*Data supplied*.
- - -
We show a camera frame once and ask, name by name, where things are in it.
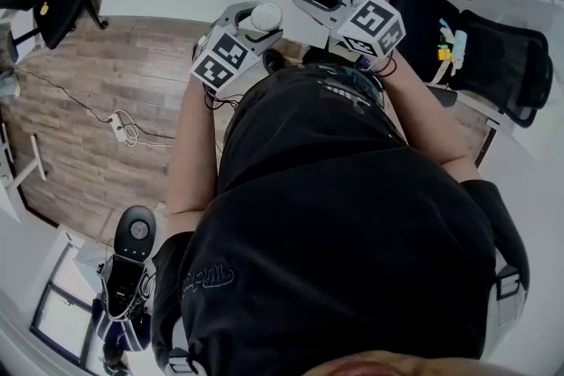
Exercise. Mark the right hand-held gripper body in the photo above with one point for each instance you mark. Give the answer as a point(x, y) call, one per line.
point(372, 22)

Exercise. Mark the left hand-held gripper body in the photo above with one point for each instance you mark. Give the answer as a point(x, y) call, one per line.
point(224, 57)

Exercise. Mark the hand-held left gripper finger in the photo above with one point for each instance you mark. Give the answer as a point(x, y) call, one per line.
point(227, 19)
point(264, 46)

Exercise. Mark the person's right forearm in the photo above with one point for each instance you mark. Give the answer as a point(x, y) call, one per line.
point(427, 123)

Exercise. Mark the person's left forearm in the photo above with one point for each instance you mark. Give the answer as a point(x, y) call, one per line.
point(194, 163)

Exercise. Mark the person's left black shoe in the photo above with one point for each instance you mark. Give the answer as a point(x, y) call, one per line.
point(272, 61)

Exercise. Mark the black wrist band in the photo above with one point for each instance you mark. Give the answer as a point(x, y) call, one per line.
point(388, 68)
point(211, 99)

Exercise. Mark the yellow block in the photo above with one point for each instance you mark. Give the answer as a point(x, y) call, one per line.
point(444, 54)

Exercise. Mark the pale blue packet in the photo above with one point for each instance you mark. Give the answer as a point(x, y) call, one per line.
point(460, 48)

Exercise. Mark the person's black t-shirt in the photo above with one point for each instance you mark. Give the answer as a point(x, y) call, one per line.
point(330, 211)

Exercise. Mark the small yellow item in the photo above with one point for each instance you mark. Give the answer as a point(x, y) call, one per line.
point(44, 9)

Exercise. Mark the white standing table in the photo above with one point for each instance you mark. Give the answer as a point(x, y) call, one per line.
point(39, 158)

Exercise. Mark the black framed window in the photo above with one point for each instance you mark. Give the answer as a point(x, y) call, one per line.
point(61, 312)

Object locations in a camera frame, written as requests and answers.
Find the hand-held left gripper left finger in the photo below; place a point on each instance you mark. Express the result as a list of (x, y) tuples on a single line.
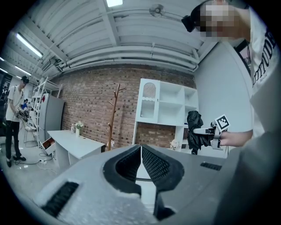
- - -
*Exercise instructions*.
Only what runs from the line with "Exercise. Mark the person's left forearm" through the last line of the listing above belongs in the answer, set down exactly and free of pictures.

*Answer*.
Exercise. Mark the person's left forearm in the photo above with one point for each instance you mark. Give the answer as a point(x, y) call, one per line.
point(194, 163)

Exercise. Mark the person's left black shoe in the photo above with one point for each instance you mark. Give the answer as a point(x, y) call, one per line.
point(272, 61)

Exercise. Mark the black wrist band in the photo above with one point for each instance you mark. Give the answer as a point(x, y) call, one per line.
point(388, 68)
point(211, 99)

Exercise. Mark the yellow block in the photo above with one point for each instance you mark. Give the answer as a point(x, y) call, one per line.
point(444, 54)

Exercise. Mark the pale blue packet in the photo above with one point for each instance you mark. Give the answer as a point(x, y) call, one per line.
point(460, 48)

Exercise. Mark the person's black t-shirt in the photo above with one point for each instance you mark. Give the answer as a point(x, y) call, one per line.
point(330, 211)

Exercise. Mark the small yellow item in the photo above with one point for each instance you mark. Give the answer as a point(x, y) call, one per line.
point(44, 9)

Exercise. Mark the white standing table in the photo above with one point for each instance you mark. Give the answer as a point(x, y) call, one per line.
point(39, 158)

Exercise. Mark the black framed window in the photo above with one point for each instance you mark. Give the answer as a point(x, y) call, one per line.
point(61, 312)

Object locations in a camera frame, written as requests and answers.
Find the hand-held left gripper left finger in the photo below; place a point on each instance you mark. Express the result as a list of (x, y) tuples on a single line.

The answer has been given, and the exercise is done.